Founded by Ken Alibek, the world famous defector from the old Soviet Union's biowarfare program, Alibek resigned in late 2006, after internal acrimony over teaching responsibilities and research.

Although little has come from George Mason's research in biodefense, the school did appear to turn into a diploma mill of sorts, one for biodefense, awarding 13 PhDs on the subject.
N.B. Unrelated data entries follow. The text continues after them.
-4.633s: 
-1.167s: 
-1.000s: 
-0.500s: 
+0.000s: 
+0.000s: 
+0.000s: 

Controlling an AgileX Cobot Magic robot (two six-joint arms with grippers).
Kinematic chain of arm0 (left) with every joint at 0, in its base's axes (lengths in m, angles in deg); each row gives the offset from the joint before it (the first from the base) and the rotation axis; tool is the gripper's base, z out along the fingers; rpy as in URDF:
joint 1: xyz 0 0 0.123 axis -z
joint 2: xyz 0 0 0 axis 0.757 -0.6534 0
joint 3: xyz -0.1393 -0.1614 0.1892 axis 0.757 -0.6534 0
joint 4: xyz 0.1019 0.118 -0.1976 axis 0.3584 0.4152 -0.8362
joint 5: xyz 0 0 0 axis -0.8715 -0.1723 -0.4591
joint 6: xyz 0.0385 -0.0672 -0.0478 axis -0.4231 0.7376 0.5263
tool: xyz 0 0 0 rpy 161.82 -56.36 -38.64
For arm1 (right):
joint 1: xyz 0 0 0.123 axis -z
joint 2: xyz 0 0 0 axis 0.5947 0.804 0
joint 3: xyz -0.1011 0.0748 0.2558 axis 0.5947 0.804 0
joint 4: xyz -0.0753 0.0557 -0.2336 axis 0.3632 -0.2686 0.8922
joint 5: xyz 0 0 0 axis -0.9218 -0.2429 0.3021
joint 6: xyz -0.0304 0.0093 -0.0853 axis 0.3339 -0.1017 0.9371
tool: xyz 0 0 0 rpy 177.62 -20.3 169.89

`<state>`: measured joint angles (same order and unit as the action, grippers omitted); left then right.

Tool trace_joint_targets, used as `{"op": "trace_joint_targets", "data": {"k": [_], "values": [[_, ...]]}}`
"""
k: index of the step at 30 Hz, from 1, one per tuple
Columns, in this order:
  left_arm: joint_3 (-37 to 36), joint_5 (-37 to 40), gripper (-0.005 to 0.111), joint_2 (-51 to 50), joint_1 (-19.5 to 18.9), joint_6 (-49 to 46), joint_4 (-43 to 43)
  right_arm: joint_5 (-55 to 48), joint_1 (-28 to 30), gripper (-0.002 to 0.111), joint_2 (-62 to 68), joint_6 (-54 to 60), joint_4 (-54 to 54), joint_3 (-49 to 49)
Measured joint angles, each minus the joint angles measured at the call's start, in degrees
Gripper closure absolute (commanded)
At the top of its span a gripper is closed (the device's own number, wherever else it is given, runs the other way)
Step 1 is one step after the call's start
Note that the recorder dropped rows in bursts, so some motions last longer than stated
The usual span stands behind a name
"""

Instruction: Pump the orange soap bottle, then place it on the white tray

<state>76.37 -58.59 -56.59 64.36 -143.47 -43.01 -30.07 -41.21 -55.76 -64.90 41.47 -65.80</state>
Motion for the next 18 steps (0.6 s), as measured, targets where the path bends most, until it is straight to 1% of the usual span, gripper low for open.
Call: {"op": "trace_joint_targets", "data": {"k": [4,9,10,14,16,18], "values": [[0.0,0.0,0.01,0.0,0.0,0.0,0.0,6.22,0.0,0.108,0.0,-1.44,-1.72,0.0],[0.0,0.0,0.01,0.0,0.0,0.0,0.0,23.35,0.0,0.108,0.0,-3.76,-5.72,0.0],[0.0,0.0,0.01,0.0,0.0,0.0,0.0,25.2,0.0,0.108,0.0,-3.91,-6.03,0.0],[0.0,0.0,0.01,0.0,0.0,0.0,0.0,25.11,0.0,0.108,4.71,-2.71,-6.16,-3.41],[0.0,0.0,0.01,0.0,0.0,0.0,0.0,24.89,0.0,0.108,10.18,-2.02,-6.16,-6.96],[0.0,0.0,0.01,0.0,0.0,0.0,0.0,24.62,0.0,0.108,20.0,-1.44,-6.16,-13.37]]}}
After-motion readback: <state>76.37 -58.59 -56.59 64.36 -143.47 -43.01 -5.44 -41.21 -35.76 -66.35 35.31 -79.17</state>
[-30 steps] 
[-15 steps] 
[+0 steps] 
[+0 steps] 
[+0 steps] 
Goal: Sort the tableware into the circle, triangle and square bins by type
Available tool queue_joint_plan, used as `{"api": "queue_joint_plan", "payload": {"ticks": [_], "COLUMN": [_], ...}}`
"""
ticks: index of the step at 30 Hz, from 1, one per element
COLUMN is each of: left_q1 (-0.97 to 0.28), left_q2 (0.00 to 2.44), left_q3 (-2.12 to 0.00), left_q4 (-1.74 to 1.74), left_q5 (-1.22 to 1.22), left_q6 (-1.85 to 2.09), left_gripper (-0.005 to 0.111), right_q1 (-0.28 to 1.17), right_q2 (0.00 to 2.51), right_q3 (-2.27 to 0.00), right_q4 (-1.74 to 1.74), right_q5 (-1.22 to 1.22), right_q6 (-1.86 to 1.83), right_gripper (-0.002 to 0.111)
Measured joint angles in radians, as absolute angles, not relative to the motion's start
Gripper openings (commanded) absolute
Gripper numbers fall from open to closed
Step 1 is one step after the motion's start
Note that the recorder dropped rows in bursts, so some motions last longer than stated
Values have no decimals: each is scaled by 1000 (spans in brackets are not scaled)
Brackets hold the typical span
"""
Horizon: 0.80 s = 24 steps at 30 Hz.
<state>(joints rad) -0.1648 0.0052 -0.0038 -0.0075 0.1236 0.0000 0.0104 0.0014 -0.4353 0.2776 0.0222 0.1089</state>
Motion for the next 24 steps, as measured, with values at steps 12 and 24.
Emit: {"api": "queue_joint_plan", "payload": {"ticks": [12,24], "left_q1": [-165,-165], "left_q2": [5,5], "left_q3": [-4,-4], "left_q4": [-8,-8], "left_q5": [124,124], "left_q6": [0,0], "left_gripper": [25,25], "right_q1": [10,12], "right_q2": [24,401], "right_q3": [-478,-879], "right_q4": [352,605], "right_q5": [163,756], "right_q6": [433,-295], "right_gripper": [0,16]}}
It also became a recycler for two high profile scientists formerly embroiled in a conflict-of-interest scandal at the National Institutes of Health and Food and Drug Adminstration, now fallen to minor biodefense research.

Since the biodefense boom is seen to be where the money is, following resuscitation of orphan drugs, formerly thrown out after testing in peer-reviewed studies, becomes interesting.

One such case recent is that of IM862, a dipetide compound of two amino acids, which was briefly a cause for excitement around the turn of the century because it was thought to have anti-cancer potential. IM862 inhibited the formation of new blood vessels from pre-existing ones, known as angiogenesis, a necessity for growth of tumors. Many were interested in its potential for treating things like ovarian cancer.

A company called Cytran banked on the compound and clinical trials were started. The scientific literature subsequently shows IM862 was ineffective as an anti-cancer agent, doing nothing in tests against renal cell carcinoma and even hastening progression of disease in one study of its use in Kaposi's Sarcoma afflicted AIDS patients. Cytran had spent 11 years and $50m on IM862, declaring bankruptcy almost immediately upon result of the bad news. Its intellectual property was sold off in a fire sale held for creditors.

However, in the defense establishment it sometimes appears convenient to throw out negative results in search of slim reeds for biodefense.

Im862 has been reborn as glufanide disodium (or oglufanide disodium), potential bioterror defender. The Defense Threat Reduction Agency (DTRA), as part of the free money-dispensing machinery in the boom, awarded an Australian firm, Implicit Biosciences, $18.2m to look into the drug as a cure-all, specifically against the microbe which causes melioidosis, a disease similar to glanders. The eyebrow-raiser is the sudden morphing of a compound found ineffective against cancer in peer-reviewed clinical studies to one funded, in the seeming absence of good scientific rationale, for use as a bioterror silver bullet. The testing of IM862 is to be carried out jointly in Seattle with animals infected with various biowarfare agents.

So you think Aunt Minnie's special hangover remedy might have potential against bioterror? Uncle Sam wants to hear from you. ®

George Smith is a senior fellow at GlobalSecurity.org, a defense affairs think tank and public information group. At Dick Destiny, he blogs his way through chemical, biological, and nuclear terror hysteria, often by way of the contents of neighbourhood hardware stores.